**ABOUT THIS EXERCISE**
Transcribe all of the records word for word, but omit the pictures.
Start of DATA TO EXAMINE
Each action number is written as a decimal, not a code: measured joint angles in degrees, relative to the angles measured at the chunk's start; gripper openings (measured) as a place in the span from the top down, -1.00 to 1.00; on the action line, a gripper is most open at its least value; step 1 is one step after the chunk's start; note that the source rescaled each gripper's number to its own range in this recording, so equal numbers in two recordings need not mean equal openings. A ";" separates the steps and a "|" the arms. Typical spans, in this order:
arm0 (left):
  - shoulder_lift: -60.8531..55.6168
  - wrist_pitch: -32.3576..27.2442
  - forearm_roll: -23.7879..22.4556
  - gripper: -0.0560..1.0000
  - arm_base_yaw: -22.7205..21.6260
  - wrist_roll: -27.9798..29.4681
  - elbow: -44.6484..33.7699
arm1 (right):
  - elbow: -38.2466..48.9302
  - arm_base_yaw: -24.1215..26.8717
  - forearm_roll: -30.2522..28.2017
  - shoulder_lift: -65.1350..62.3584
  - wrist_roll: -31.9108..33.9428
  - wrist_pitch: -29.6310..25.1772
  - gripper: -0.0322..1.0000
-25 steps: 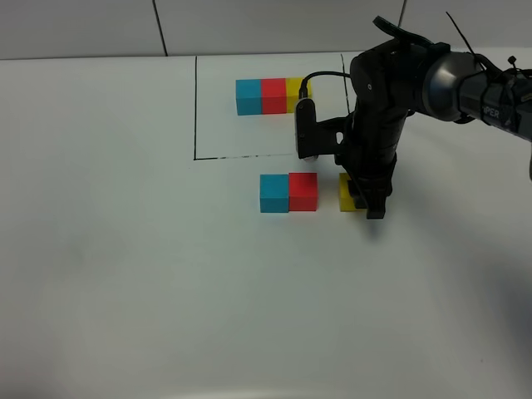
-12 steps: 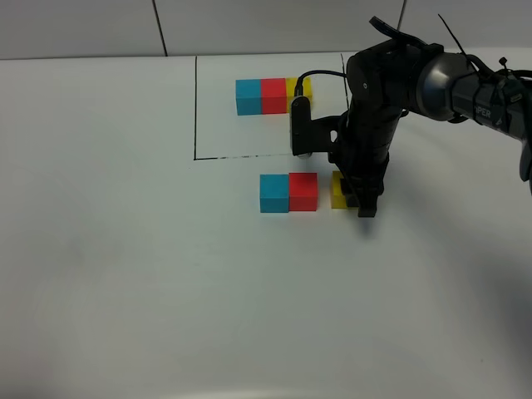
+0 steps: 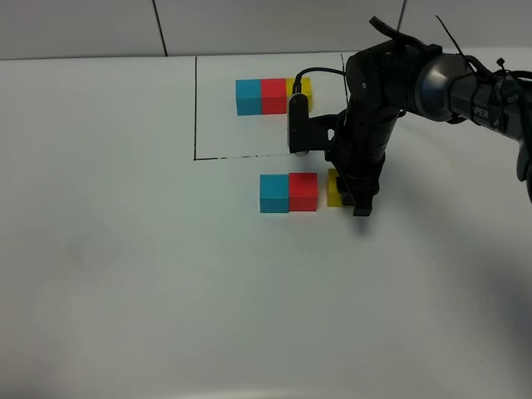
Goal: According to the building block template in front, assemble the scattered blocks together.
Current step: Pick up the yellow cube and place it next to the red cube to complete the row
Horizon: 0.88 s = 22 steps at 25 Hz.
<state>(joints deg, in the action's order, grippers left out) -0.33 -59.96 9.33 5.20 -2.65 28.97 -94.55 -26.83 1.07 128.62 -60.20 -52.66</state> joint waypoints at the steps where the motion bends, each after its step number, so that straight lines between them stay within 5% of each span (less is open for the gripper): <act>1: 0.00 0.00 0.00 0.20 0.00 0.00 0.00 | -0.05 -0.04 0.00 0.02 -0.21 -0.06 0.89; 22: 0.00 0.00 0.00 0.20 0.00 0.00 0.00 | -0.15 -1.86 1.12 0.32 -0.63 0.25 0.88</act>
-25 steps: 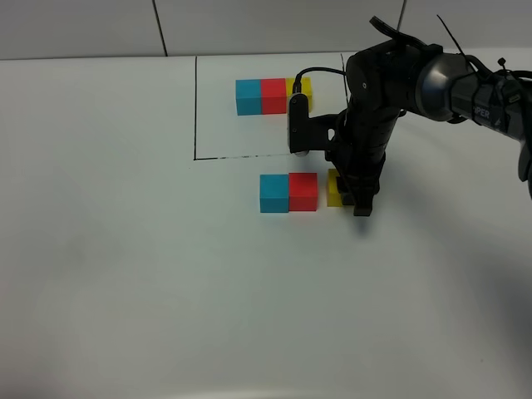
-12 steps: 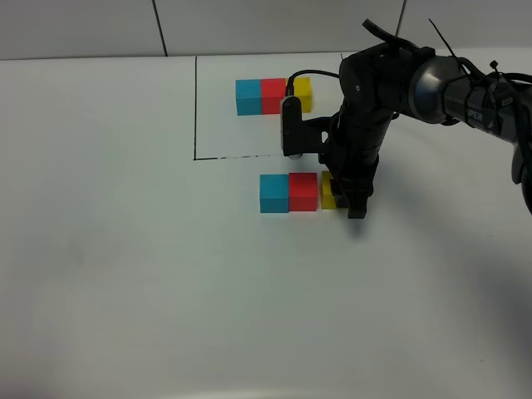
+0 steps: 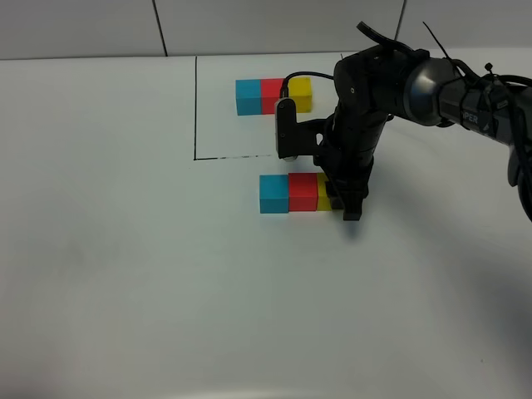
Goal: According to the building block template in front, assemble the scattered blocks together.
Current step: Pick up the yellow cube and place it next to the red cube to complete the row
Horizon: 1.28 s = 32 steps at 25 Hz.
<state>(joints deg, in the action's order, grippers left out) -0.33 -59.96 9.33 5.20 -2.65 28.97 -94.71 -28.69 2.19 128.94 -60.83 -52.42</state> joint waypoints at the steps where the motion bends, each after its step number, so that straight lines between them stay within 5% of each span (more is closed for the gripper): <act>1: 0.00 0.00 0.00 0.20 0.00 0.00 0.00 | 0.00 -0.04 -0.06 0.00 0.00 0.05 0.88; 28: 0.00 0.00 0.00 0.20 0.00 0.00 0.00 | 0.00 -0.16 0.13 0.37 0.00 0.47 0.88; 32: 0.00 0.00 0.00 0.20 0.00 0.00 0.00 | 0.12 -0.26 1.39 0.80 0.00 0.72 0.70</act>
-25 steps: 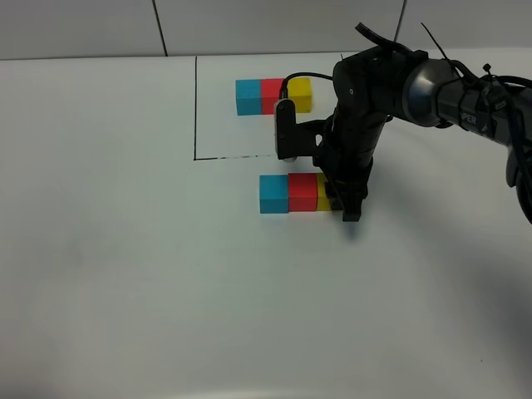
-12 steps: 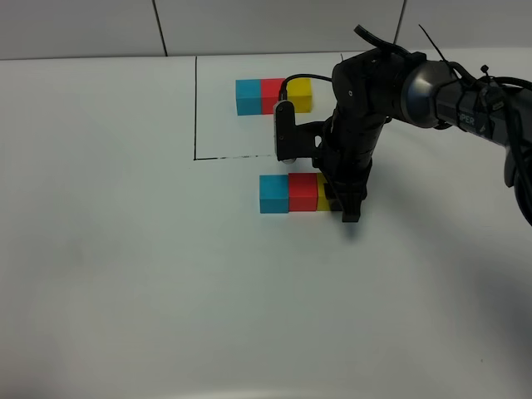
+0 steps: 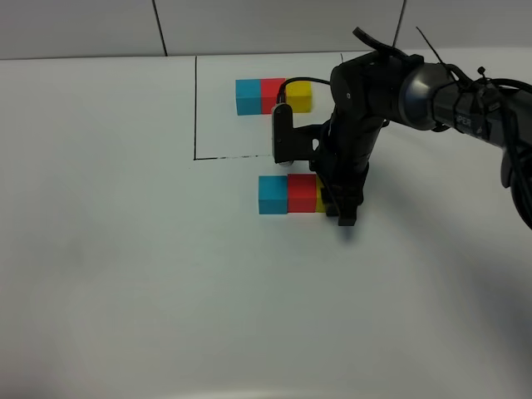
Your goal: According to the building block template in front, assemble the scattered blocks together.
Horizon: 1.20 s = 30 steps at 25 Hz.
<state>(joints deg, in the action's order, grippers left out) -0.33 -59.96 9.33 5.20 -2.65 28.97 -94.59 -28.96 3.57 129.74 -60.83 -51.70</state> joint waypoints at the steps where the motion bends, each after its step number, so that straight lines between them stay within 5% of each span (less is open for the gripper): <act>1: 0.00 0.00 0.00 0.20 0.00 0.00 0.00 | 0.13 -0.12 0.30 0.25 0.00 -0.05 0.57; 7: 0.00 0.00 0.00 0.20 0.00 0.00 0.00 | 0.50 -0.05 0.47 -0.85 2.95 -0.29 -0.29; 11: 0.00 0.00 0.00 0.20 0.00 0.00 0.00 | 1.87 0.68 -1.53 -5.14 7.11 -0.32 -0.60; 18: 0.00 0.00 0.00 0.20 0.00 0.00 0.00 | 15.27 4.60 -3.57 -16.27 13.22 3.95 -0.65; 25: 0.00 0.00 0.00 0.20 0.00 0.00 0.00 | 36.87 12.34 -1.04 -33.24 28.20 14.84 -0.65; 30: 0.00 0.00 0.00 0.20 0.00 0.00 0.00 | 43.17 16.71 -0.77 -40.55 38.18 14.17 -0.65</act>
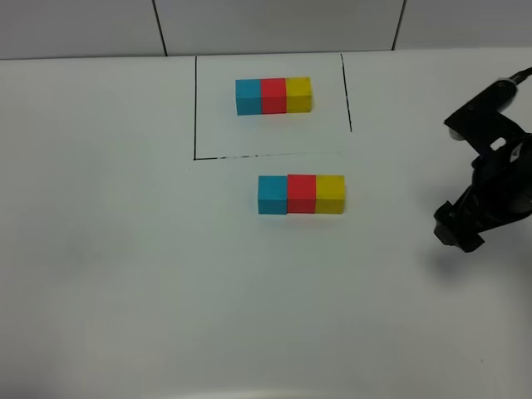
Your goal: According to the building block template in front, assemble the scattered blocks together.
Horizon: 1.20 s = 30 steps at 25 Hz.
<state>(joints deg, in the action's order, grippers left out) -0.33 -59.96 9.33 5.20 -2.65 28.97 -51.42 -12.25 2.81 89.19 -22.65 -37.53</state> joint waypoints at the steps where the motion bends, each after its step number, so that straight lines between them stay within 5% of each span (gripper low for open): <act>1: 0.00 0.00 0.00 0.20 0.00 0.00 0.00 | 0.15 0.69 0.00 -0.45 1.60 -0.58 -0.65; 16: 0.00 0.00 0.00 0.20 0.00 0.00 0.00 | -11.24 1.61 -0.95 -5.11 14.04 1.94 -0.65; 30: 0.00 0.00 0.00 0.20 0.00 0.00 0.00 | -9.02 2.37 -3.22 -24.78 17.94 3.78 -0.65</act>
<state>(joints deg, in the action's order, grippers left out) -0.33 -59.96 9.33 5.20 -2.65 28.97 -60.44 -9.88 -0.41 64.41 -4.71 -33.75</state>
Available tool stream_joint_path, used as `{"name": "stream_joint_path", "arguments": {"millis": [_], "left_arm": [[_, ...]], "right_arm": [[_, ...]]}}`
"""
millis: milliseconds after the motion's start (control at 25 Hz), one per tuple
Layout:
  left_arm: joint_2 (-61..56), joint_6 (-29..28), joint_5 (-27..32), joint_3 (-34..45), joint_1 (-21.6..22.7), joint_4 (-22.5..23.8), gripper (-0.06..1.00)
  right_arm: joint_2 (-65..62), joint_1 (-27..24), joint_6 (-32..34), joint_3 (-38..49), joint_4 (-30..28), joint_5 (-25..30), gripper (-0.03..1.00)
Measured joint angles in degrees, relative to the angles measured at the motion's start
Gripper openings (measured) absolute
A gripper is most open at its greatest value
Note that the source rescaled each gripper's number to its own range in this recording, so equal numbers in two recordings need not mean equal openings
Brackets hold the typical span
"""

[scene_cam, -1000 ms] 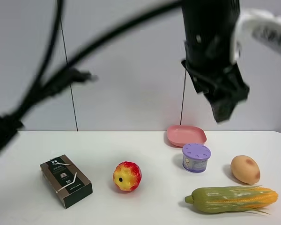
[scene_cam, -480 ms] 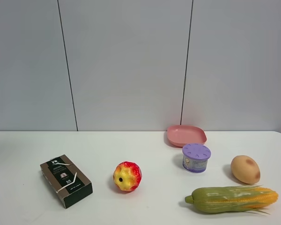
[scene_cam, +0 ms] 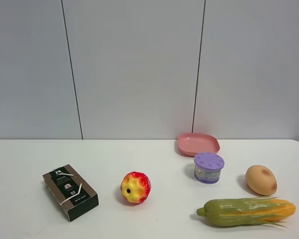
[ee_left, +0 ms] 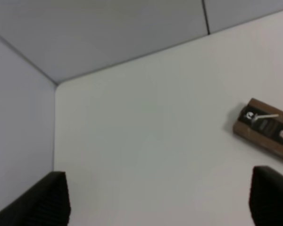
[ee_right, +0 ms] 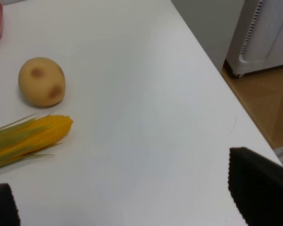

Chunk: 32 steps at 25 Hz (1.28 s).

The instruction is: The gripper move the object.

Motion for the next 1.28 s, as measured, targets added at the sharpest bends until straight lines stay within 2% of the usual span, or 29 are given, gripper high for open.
{"name": "stream_joint_path", "arguments": {"millis": [240, 480, 520, 640, 880, 1120, 1280], "left_arm": [[-17.7, -4.9, 0.1, 16.3, 4.1, -6.5, 0.87], [-33.2, -6.1, 0.2, 30.3, 7.9, -8.4, 0.87], [-33.2, -6.1, 0.2, 30.3, 7.9, -8.4, 0.87], [-41.6, -6.1, 0.2, 37.3, 8.7, -11.0, 0.87], [-44.7, -6.2, -1.5, 39.1, 8.7, -12.1, 0.87], [-44.8, -5.5, -8.1, 41.6, 8.7, -12.5, 0.87], [-44.8, -5.5, -9.0, 41.8, 8.7, -12.5, 0.79]], "right_arm": [[0.0, 0.0, 0.0, 0.0, 0.0, 0.0, 1.00], [0.0, 0.0, 0.0, 0.0, 0.0, 0.0, 1.00], [0.0, 0.0, 0.0, 0.0, 0.0, 0.0, 1.00], [0.0, 0.0, 0.0, 0.0, 0.0, 0.0, 1.00], [0.0, 0.0, 0.0, 0.0, 0.0, 0.0, 1.00], [0.0, 0.0, 0.0, 0.0, 0.0, 0.0, 1.00], [0.0, 0.0, 0.0, 0.0, 0.0, 0.0, 1.00]]}}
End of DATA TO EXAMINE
**EXERCISE RESULT**
Each action number is written as a decimal, not a code: measured joint angles in degrees, relative to the angles measured at the chunk's start; gripper openings (measured) as a place in the span from the top down, -1.00 to 1.00; on the action line, a gripper is most open at its least value; step 1 is one step after the chunk's start; note that the source rescaled each gripper's number to its own range in this recording, so equal numbers in two recordings need not mean equal openings. A ";" separates the steps and a "|" the arms. Typical spans, in this order:
arm0 (left):
  - shoulder_lift: -60.8531..55.6168
  - wrist_pitch: -32.3576..27.2442
  - forearm_roll: -23.7879..22.4556
  - gripper: -0.0560..1.0000
  - arm_base_yaw: -22.7205..21.6260
  - wrist_roll: -27.9798..29.4681
  - elbow: -44.6484..33.7699
arm1 (right):
  - elbow: -38.2466..48.9302
  - arm_base_yaw: -24.1215..26.8717
  - forearm_roll: -30.2522..28.2017
  - shoulder_lift: -65.1350..62.3584
  - wrist_roll: -31.9108..33.9428
  - wrist_pitch: -29.6310..25.1772
  - gripper: -0.0322..1.0000
-25 steps: 
-12 steps: 
+0 steps: 
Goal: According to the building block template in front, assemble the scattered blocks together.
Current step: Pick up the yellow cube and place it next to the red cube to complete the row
Horizon: 0.88 s = 22 steps at 25 Hz.
<state>(joints deg, in the action's order, grippers left out) -0.33 -59.96 9.33 5.20 -2.65 28.97 -94.55 -26.83 1.07 128.62 -60.20 -52.66</state> joint waypoints at the steps where the motion bends, each after its step number, so that straight lines between them stay within 5% of each span (less is open for the gripper): <act>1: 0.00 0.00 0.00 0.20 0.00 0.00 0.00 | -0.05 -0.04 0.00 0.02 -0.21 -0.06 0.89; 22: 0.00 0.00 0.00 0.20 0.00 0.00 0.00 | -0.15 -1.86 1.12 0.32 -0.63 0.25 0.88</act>
-25 steps: 
-12 steps: 
+0 steps: 
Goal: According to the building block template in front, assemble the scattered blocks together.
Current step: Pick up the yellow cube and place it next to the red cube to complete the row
Horizon: 1.28 s = 32 steps at 25 Hz.
<state>(joints deg, in the action's order, grippers left out) -0.33 -59.96 9.33 5.20 -2.65 28.97 -94.71 -28.69 2.19 128.94 -60.83 -52.42</state> joint waypoints at the steps where the motion bends, each after its step number, so that straight lines between them stay within 5% of each span (more is closed for the gripper): <act>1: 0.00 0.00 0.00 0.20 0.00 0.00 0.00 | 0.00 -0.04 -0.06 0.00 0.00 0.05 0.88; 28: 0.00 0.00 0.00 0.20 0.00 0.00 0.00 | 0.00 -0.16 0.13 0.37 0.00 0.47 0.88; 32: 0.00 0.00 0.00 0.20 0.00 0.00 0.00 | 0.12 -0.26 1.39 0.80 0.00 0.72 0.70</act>
-25 steps: 
-12 steps: 
+0 steps: 
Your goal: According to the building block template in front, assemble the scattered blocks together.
Horizon: 1.20 s = 30 steps at 25 Hz.
<state>(joints deg, in the action's order, grippers left out) -0.33 -59.96 9.33 5.20 -2.65 28.97 -94.59 -28.96 3.57 129.74 -60.83 -51.70</state> joint waypoints at the steps where the motion bends, each after its step number, so that straight lines between them stay within 5% of each span (less is open for the gripper): <act>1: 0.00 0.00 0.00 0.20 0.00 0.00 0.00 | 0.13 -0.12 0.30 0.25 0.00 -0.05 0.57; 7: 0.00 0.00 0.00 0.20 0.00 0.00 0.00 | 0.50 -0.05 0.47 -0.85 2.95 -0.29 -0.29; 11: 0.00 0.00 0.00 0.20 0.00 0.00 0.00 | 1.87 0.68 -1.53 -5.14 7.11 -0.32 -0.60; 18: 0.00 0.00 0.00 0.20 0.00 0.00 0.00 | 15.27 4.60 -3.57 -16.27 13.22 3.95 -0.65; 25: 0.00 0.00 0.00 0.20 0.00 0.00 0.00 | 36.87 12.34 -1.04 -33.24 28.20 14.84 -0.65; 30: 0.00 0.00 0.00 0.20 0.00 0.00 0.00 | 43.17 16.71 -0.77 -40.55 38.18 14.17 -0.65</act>
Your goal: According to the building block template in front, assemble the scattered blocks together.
Horizon: 1.20 s = 30 steps at 25 Hz.
<state>(joints deg, in the action's order, grippers left out) -0.33 -59.96 9.33 5.20 -2.65 28.97 -51.42 -12.25 2.81 89.19 -22.65 -37.53</state> joint waypoints at the steps where the motion bends, each after its step number, so that straight lines between them stay within 5% of each span (gripper low for open): <act>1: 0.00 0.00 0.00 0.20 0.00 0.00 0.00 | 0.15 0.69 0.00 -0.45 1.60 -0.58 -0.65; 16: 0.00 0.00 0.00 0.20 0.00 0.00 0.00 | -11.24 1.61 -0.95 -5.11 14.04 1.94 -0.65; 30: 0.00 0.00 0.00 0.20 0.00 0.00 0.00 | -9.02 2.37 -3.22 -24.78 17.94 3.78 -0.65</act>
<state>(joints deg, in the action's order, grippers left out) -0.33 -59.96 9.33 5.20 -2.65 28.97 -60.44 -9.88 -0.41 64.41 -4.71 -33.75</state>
Available tool stream_joint_path, used as `{"name": "stream_joint_path", "arguments": {"millis": [_], "left_arm": [[_, ...]], "right_arm": [[_, ...]]}}`
"""
millis: milliseconds after the motion's start (control at 25 Hz), one per tuple
Layout:
  left_arm: joint_2 (-61..56), joint_6 (-29..28), joint_5 (-27..32), joint_3 (-34..45), joint_1 (-21.6..22.7), joint_4 (-22.5..23.8), gripper (-0.06..1.00)
  right_arm: joint_2 (-65..62), joint_1 (-27..24), joint_6 (-32..34), joint_3 (-38..49), joint_4 (-30..28), joint_5 (-25..30), gripper (-0.03..1.00)
Measured joint angles in degrees, relative to the angles measured at the motion's start
Gripper openings (measured) absolute
A gripper is most open at its greatest value
Note that the source rescaled each gripper's number to its own range in this recording, so equal numbers in two recordings need not mean equal openings
Brackets hold the typical span
"""

[scene_cam, -1000 ms] 
[scene_cam, -480 ms] 
[scene_cam, +0 ms] 
[ee_left, +0 ms] 
[ee_right, +0 ms] 

Chunk: 32 steps at 25 Hz (1.28 s).

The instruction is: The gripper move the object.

Motion for the next 1.28 s, as measured, targets added at the sharpest bends until straight lines stay within 2% of the usual span, or 29 are given, gripper high for open.
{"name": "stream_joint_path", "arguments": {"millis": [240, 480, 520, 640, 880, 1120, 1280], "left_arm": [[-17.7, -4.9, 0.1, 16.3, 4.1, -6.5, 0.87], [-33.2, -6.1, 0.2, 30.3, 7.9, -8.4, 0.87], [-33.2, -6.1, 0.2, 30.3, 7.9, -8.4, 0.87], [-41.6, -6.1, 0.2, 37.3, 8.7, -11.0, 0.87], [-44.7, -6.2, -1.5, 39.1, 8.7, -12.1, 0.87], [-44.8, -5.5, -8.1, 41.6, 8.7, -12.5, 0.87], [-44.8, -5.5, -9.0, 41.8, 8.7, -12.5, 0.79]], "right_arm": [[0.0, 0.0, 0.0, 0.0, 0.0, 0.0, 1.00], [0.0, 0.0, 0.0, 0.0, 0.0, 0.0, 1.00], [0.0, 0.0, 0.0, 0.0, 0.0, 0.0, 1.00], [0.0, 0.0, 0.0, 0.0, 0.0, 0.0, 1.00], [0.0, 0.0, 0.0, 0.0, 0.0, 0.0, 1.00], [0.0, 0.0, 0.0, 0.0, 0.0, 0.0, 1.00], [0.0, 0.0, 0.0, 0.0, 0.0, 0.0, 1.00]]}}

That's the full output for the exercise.